4. TRUST, CHILDLIKE FAITH
"Daddy! Catch me!" Ruby would cry out as she lept off a table into what she assumed would be my arms. It's no secret that my most often "go-to" verse in the Bible is Romans 8:28. In this section of Romans 8 (verses 26-31), we see that the fourth step to becoming whole is to trust God - despite our circumstances. Let the immensity of Romans 8:28 grab you by the shoulders and stare you down so that you are beckoned to look deep into its unfathomable eyes and get a glimpse of infinite peace.
And we know that for those who love God all things work together for good, for those who are called according to his purpose.
Romans 8:28
Like Ruby, if you begin to get Romans 8:28 you'll probably be more inclined to jump off life's tables and into the divine arms of your Father. When the painful stuff of life happens, a hurting person questions God's claim to be God.
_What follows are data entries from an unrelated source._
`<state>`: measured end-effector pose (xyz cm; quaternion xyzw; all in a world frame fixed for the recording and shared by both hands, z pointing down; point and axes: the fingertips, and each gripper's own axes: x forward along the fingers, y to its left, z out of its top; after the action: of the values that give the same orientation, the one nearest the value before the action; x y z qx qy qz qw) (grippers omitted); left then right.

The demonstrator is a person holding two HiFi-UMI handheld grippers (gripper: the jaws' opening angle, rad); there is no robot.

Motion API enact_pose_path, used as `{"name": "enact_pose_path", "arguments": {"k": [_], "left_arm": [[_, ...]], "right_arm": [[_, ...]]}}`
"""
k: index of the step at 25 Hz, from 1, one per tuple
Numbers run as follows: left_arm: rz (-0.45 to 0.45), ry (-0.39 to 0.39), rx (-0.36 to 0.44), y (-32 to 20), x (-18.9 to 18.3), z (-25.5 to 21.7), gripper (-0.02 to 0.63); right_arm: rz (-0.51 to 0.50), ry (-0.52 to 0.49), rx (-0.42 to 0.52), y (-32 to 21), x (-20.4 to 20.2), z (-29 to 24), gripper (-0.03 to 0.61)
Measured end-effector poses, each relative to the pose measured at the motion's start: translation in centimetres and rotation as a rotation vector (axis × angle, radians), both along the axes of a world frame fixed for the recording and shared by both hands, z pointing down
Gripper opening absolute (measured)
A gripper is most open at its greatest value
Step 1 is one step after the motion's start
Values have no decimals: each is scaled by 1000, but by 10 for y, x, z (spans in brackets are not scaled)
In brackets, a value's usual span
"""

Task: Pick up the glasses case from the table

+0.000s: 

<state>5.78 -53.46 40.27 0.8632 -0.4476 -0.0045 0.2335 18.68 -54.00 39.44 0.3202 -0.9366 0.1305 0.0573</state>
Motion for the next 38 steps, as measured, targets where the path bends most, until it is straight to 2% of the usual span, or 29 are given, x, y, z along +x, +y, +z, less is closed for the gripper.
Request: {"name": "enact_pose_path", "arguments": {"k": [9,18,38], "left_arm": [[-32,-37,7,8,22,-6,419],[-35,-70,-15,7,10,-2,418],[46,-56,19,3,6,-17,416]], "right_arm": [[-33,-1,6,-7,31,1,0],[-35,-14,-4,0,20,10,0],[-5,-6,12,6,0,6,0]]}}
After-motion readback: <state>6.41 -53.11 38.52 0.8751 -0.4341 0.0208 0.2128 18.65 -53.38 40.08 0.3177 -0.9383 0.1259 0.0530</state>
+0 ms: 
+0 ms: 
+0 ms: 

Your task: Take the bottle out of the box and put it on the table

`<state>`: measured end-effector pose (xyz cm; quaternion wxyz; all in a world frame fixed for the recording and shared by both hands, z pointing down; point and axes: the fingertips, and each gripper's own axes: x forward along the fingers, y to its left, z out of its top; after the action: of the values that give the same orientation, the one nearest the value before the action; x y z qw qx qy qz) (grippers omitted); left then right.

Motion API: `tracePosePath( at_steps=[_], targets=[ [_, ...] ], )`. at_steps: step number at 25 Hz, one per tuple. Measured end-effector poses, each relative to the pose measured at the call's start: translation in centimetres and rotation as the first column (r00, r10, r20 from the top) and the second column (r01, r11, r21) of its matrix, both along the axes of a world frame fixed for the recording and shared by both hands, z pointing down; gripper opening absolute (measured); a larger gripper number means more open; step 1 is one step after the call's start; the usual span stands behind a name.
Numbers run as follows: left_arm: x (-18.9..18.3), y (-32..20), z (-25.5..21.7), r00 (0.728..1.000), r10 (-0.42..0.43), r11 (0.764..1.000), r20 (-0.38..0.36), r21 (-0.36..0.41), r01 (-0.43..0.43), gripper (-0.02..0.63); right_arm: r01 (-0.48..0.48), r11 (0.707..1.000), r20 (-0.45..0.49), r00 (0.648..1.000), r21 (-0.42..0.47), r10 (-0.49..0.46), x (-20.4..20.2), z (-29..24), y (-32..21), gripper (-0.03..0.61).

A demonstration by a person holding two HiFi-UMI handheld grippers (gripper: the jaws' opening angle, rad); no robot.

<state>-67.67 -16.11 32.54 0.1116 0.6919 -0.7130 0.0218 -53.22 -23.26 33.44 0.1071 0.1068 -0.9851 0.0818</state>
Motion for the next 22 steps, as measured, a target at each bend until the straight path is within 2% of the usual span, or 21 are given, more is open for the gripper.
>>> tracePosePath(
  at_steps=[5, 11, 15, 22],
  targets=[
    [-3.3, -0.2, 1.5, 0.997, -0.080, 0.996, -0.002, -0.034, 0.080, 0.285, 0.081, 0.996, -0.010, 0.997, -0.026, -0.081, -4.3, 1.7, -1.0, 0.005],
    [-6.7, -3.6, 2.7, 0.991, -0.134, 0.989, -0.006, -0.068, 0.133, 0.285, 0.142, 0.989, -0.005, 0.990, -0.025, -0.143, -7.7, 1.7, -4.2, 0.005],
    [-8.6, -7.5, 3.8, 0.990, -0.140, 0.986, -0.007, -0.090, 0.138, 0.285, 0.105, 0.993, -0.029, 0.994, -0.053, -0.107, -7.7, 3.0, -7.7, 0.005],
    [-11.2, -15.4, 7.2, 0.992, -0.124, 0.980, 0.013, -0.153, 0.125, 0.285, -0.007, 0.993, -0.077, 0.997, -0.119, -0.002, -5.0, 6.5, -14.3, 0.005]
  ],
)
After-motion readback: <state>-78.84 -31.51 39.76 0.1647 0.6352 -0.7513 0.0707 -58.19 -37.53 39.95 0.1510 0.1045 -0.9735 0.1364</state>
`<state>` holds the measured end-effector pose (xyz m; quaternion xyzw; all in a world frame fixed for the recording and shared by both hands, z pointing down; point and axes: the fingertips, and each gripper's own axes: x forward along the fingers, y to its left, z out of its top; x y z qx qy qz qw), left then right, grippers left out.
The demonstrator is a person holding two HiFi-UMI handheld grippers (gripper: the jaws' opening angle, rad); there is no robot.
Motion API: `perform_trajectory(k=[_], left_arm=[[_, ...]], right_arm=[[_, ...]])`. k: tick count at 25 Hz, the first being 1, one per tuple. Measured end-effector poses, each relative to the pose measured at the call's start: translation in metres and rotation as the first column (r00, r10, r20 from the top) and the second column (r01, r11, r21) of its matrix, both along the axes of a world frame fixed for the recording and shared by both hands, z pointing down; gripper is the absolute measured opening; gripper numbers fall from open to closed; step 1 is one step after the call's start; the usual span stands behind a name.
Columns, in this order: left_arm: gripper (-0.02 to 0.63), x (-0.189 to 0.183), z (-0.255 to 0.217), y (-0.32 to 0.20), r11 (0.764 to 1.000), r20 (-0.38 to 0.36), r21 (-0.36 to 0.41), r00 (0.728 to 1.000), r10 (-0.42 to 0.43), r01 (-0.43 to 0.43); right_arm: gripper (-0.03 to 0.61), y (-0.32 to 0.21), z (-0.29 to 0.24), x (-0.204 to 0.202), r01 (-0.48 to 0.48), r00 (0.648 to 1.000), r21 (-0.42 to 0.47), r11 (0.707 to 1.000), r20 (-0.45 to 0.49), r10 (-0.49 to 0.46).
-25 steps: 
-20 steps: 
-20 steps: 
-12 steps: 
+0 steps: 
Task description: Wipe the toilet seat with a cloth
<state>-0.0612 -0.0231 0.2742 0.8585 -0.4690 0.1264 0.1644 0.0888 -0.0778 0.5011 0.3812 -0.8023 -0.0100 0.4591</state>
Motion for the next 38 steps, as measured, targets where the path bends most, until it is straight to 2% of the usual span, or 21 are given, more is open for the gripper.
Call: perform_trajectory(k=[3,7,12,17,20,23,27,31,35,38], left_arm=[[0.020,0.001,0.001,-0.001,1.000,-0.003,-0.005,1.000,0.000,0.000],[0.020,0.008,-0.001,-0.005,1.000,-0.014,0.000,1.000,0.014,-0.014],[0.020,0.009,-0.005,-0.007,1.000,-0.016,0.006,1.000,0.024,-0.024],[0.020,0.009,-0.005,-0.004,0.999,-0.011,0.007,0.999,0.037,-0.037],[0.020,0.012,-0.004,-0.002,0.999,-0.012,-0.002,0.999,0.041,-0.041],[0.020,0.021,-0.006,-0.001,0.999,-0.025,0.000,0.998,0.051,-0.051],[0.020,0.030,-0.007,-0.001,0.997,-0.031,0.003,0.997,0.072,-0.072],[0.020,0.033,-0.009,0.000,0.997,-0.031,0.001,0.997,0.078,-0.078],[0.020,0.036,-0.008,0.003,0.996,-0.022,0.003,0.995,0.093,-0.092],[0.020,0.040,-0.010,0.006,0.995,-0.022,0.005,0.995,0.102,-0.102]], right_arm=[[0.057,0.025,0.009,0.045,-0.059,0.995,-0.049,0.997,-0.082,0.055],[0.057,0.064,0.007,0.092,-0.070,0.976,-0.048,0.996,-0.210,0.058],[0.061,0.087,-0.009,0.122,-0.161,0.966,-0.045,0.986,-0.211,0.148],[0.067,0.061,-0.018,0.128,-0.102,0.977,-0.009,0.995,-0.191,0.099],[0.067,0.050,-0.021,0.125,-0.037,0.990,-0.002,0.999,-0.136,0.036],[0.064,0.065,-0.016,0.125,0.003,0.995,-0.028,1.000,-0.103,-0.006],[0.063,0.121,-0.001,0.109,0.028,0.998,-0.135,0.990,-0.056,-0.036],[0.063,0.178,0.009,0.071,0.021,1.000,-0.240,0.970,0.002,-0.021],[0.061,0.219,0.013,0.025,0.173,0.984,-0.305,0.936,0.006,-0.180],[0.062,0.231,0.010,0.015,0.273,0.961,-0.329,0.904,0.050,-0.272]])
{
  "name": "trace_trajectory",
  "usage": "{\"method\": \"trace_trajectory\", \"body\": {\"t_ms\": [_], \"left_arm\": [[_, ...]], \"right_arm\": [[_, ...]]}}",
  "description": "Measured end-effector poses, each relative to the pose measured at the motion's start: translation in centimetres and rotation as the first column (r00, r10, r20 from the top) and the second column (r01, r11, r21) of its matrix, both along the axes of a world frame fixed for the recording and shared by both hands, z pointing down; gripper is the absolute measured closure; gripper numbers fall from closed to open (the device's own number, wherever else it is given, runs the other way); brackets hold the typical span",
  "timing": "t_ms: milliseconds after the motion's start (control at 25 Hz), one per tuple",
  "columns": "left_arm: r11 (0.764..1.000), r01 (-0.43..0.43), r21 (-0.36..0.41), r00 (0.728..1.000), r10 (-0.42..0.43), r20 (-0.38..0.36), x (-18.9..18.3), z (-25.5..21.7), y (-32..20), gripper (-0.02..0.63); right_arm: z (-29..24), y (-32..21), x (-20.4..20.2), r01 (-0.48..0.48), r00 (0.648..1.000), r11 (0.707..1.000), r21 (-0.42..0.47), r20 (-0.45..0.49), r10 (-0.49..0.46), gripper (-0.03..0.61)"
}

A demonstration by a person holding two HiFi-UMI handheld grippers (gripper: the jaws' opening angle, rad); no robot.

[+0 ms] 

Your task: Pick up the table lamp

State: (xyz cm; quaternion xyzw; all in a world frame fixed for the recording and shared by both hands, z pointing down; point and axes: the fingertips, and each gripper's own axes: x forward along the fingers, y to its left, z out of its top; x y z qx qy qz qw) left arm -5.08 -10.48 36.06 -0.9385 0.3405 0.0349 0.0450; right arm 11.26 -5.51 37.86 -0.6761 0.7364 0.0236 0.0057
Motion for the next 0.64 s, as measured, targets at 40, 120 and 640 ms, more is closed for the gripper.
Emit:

But a whole person worships. Thomas Huxley once asked a Christian colleague why he trusted Christ. After listening to him Huxley remarked, "I'd give my right arm to believe that!" These are not the sentiments of a man of ice or steel, but of a hurt man.
5. THEOLOGY, A MAJOR HEART CORRECTION
Romans 8:32-39 is literally infinitely profound. The fifth step to becoming a whole person is to realise, really realise, really really realise, that God is love. And to then apprehend the profundity of this pre-emminent truth: God loves you! A wholeperson rests in this sublimely magnificent fact. In fact, if you "get" this truth, you will have done steps 1-4 as well as step 5! In other words, you can almost bypass steps 1-4 if you do step 5 (although steps 1-4 result from doing step 5).
No matter what happens in life, good or bad (and good is often more testing), the whole person knows to the core of their soul that they are loved by God. Prophetically when writing to the Romans, Paul actually lists what the Emperor was about to do to them: tribulation, distress, persecution, famine, nakedness, danger, and sword (Rom. 8:37). In just a few years after Paul wrote Romans, Caesar Nero would take many of Paul's Romans recipients and impale them naked on tree posts and smother them in pitch to be lit as human candles to mark the way to the night games at the Colosseum. When this happened, Paul wanted these Roman believers to know-
For I am sure that neither death nor life, nor angels nor rulers, nor things present nor things to come, nor powers, nor height nor depth, nor anything else in all creation, will be able to separate us from the love of God in Christ Jesus our Lord.
Romans 8:38-39
It's a shame Thomas Huxley didn't know that God loved him. Recently, Jim Daly (the head of Focus On The Family) met with a prominent homosexual activist after inviting him out for a coffee. As they spoke, Daly saw the activist for the first time as a fellow human for whom Christ died. He writes-
"As our initial conversation drew to a close," Daly says, "I had felt the Holy Spirit prompting me to share a thought with my new friend. 'You know'—I addressed him by name—'God loves you just as much as He loves me. Do you know that?' There was silence across the table as this man dropped his head and looked off to the side. He wasn't able to say a word in response. But he didn't have to say anything. I saw tears in his eyes."
[Refocus: A Life That Reflects God's Heart]
It's a shame that Thomas Huxley didn't have someone like Jim Daly take him out for a coffee and share with him step 5. The challenge for us today though is that we are surrounded by so many broken and hurting people who need to know how to be genuinely whole and need to see models of what wholeness looks like.